▶ _Task item_
In how many lines of the records does the string "parts" appear? State only the number.
- Opening Delimiter -
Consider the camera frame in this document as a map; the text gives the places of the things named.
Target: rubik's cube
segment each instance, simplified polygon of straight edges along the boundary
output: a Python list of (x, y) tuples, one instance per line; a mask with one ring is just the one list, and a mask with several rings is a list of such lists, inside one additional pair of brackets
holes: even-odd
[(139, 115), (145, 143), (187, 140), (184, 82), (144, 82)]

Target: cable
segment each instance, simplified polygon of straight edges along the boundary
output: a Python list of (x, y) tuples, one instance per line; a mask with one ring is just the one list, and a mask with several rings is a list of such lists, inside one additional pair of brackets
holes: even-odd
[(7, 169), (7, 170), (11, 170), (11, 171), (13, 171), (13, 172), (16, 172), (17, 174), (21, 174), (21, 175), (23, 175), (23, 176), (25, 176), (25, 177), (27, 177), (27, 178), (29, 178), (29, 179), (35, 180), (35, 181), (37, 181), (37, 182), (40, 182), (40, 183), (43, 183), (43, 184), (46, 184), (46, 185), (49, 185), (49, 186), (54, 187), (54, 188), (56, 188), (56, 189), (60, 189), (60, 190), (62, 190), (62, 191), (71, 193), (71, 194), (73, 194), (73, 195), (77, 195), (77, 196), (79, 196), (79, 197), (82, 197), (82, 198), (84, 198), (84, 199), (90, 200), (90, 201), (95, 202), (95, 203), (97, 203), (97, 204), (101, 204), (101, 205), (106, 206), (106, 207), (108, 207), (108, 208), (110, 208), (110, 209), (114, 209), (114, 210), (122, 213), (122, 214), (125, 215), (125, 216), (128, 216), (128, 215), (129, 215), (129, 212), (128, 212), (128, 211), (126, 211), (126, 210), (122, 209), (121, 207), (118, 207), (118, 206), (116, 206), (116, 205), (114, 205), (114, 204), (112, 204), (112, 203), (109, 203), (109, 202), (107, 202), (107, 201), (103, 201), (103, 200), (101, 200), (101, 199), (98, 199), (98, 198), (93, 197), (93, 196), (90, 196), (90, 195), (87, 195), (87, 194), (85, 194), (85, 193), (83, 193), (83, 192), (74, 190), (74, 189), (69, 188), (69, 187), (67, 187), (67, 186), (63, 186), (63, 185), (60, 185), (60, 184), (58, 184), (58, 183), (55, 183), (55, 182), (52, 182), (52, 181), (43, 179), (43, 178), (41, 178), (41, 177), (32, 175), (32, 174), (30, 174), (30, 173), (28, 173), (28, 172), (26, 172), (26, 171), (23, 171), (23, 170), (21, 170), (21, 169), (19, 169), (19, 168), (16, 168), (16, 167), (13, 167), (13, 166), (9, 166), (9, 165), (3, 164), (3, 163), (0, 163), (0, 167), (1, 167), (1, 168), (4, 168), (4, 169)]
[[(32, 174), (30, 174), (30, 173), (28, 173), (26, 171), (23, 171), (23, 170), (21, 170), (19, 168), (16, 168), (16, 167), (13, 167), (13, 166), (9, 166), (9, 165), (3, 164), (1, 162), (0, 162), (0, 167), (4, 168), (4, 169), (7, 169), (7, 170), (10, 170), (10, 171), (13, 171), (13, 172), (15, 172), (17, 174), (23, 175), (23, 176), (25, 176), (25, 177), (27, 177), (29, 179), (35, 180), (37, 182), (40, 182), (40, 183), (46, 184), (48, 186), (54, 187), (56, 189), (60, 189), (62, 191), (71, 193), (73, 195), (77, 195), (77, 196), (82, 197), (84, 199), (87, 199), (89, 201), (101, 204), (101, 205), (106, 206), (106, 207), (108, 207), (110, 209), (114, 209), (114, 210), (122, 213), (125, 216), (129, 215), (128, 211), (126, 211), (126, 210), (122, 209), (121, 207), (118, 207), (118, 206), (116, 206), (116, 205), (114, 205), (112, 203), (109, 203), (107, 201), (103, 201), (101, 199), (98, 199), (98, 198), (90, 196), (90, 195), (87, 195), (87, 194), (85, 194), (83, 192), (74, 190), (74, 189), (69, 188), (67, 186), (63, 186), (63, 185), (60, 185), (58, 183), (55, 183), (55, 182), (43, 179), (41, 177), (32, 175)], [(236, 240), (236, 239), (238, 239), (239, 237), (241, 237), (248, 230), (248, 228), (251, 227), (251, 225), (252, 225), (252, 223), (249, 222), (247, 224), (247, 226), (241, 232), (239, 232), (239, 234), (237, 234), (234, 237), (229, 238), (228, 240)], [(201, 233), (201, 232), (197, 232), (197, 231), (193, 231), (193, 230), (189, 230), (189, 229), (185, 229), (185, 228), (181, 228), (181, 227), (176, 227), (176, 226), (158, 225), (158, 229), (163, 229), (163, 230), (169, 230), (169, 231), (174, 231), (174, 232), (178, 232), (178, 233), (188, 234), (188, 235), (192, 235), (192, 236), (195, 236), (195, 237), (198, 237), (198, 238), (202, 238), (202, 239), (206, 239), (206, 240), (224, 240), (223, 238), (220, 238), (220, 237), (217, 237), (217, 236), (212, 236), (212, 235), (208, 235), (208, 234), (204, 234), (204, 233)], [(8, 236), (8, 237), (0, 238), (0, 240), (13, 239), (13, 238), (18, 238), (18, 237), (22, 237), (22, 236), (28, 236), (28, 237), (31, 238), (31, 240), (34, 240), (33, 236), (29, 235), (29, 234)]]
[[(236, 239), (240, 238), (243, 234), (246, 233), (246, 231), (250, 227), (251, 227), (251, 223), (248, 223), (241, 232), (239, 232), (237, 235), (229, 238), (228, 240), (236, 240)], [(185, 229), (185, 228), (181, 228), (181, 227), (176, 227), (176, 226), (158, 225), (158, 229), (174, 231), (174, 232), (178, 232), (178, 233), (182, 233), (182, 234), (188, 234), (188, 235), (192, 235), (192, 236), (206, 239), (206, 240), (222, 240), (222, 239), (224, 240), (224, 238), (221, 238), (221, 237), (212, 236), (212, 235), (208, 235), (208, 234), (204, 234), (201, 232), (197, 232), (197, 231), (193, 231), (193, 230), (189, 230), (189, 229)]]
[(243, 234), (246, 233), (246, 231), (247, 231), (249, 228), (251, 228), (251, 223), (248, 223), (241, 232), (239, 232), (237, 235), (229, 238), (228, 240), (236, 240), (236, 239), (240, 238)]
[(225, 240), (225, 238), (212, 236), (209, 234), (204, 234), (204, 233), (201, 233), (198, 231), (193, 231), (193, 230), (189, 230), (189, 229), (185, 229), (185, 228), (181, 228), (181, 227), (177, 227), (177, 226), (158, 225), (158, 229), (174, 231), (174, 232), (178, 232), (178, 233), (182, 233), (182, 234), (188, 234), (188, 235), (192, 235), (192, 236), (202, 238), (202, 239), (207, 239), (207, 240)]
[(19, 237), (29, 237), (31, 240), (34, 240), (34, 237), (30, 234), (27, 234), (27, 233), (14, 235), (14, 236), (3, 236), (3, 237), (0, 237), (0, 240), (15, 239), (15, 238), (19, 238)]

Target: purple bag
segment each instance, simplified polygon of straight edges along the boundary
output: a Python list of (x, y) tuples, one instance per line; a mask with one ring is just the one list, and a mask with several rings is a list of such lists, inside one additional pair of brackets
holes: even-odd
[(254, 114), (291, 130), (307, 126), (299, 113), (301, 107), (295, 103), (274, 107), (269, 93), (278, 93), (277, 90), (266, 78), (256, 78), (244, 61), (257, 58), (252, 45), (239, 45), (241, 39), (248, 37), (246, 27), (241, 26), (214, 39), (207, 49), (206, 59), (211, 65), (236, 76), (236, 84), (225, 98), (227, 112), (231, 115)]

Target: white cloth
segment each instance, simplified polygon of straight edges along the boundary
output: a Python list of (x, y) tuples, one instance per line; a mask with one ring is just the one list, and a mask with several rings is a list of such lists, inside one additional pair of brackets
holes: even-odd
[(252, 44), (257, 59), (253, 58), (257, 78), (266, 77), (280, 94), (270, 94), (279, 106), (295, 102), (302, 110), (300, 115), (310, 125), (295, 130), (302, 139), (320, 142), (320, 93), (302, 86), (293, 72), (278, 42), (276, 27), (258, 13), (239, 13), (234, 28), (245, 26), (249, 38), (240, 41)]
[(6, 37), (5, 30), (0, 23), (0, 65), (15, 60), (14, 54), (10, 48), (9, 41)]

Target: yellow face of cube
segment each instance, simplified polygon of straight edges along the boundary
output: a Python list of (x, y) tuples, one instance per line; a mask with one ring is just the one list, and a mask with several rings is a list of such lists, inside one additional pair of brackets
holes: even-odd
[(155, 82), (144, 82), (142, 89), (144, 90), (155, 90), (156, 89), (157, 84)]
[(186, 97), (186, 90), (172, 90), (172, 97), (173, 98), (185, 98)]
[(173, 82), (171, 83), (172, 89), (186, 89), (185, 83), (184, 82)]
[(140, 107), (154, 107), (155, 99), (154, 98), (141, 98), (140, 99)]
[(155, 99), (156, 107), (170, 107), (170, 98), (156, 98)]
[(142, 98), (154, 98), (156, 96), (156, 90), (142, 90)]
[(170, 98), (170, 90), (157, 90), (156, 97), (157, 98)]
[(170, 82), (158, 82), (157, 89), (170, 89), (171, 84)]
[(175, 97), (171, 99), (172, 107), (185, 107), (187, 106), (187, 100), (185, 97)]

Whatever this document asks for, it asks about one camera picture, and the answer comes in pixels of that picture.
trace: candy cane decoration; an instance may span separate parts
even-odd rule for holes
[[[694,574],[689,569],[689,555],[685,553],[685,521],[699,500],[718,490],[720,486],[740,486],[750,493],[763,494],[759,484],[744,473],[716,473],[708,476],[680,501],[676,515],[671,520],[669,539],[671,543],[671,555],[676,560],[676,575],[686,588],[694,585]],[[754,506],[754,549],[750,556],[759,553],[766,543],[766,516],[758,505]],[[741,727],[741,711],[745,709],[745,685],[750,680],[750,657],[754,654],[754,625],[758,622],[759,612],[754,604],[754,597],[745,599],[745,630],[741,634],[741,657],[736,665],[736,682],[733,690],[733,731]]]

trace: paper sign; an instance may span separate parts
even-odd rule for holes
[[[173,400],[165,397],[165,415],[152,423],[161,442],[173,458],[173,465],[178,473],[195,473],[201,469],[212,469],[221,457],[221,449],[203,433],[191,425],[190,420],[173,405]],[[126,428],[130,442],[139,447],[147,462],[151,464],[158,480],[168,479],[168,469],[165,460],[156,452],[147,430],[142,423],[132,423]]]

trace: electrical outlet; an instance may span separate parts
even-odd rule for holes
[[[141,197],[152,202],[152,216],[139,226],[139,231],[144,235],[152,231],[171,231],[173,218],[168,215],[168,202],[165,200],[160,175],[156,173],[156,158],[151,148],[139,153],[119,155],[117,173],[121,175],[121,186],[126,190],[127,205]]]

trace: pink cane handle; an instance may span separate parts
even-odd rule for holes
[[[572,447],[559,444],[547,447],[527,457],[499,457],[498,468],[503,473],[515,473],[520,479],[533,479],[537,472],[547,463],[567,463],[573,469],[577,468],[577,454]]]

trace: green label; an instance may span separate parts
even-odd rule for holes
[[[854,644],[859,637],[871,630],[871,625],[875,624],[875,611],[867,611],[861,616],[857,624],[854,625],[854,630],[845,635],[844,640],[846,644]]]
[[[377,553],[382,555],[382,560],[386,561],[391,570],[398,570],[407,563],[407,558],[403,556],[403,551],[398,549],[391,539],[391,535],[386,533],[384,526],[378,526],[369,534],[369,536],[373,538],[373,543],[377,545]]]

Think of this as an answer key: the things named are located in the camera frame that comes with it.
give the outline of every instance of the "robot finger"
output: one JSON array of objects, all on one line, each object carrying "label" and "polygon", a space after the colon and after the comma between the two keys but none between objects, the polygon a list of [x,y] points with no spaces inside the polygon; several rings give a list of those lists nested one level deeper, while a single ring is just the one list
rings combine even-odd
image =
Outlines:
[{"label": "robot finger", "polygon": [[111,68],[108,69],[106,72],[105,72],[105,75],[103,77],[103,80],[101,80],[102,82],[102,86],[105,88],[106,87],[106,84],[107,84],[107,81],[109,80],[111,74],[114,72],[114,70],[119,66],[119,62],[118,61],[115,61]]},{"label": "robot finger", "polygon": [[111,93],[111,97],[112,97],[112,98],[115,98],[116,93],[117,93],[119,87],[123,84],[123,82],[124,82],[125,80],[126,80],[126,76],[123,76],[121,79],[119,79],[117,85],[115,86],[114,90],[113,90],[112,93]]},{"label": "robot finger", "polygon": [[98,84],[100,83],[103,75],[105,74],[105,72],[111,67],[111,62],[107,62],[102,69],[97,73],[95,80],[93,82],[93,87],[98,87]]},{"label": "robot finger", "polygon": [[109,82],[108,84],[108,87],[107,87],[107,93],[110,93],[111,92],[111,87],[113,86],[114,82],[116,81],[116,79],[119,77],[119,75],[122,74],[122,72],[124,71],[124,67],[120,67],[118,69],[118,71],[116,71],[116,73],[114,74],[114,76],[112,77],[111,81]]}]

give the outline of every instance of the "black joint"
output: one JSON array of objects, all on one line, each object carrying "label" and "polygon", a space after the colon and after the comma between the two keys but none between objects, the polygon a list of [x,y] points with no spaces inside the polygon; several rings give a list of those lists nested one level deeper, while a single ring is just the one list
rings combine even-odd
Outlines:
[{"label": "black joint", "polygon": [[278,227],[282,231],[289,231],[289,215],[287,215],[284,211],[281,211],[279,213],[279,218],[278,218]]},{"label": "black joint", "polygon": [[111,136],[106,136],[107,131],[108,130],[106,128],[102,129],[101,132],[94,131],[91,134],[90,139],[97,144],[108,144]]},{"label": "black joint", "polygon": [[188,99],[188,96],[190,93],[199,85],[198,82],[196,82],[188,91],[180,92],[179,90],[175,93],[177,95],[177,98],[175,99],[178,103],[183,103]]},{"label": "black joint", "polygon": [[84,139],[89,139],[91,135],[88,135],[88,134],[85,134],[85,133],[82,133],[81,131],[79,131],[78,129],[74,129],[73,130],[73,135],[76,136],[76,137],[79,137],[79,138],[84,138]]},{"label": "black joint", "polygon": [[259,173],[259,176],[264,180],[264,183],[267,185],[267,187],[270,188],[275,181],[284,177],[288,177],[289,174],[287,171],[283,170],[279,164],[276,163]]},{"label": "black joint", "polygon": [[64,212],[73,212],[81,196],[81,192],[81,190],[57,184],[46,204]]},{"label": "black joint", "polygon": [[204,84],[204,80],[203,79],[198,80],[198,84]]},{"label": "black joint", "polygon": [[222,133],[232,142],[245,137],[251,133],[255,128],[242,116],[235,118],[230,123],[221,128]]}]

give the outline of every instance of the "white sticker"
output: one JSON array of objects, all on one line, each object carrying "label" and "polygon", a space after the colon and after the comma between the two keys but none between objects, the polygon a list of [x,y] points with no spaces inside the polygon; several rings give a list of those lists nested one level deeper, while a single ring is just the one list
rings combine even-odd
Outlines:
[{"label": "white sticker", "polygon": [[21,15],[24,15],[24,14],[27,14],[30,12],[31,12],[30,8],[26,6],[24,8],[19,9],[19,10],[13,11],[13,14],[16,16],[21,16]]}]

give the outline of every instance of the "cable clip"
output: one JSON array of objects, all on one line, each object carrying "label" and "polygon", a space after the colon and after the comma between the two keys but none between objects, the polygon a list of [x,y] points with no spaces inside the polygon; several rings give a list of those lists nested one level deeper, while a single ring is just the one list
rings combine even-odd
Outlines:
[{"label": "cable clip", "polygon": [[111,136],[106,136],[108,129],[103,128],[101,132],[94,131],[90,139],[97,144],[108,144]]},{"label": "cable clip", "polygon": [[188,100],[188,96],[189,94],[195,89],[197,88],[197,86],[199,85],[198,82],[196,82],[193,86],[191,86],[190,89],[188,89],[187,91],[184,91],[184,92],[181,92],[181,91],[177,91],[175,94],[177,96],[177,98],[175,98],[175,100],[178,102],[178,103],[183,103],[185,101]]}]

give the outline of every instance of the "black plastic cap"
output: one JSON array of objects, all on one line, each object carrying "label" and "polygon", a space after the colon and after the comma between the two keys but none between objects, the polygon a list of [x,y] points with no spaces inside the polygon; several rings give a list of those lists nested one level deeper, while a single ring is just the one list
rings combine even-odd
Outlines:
- Closing Delimiter -
▶ _Result of the task_
5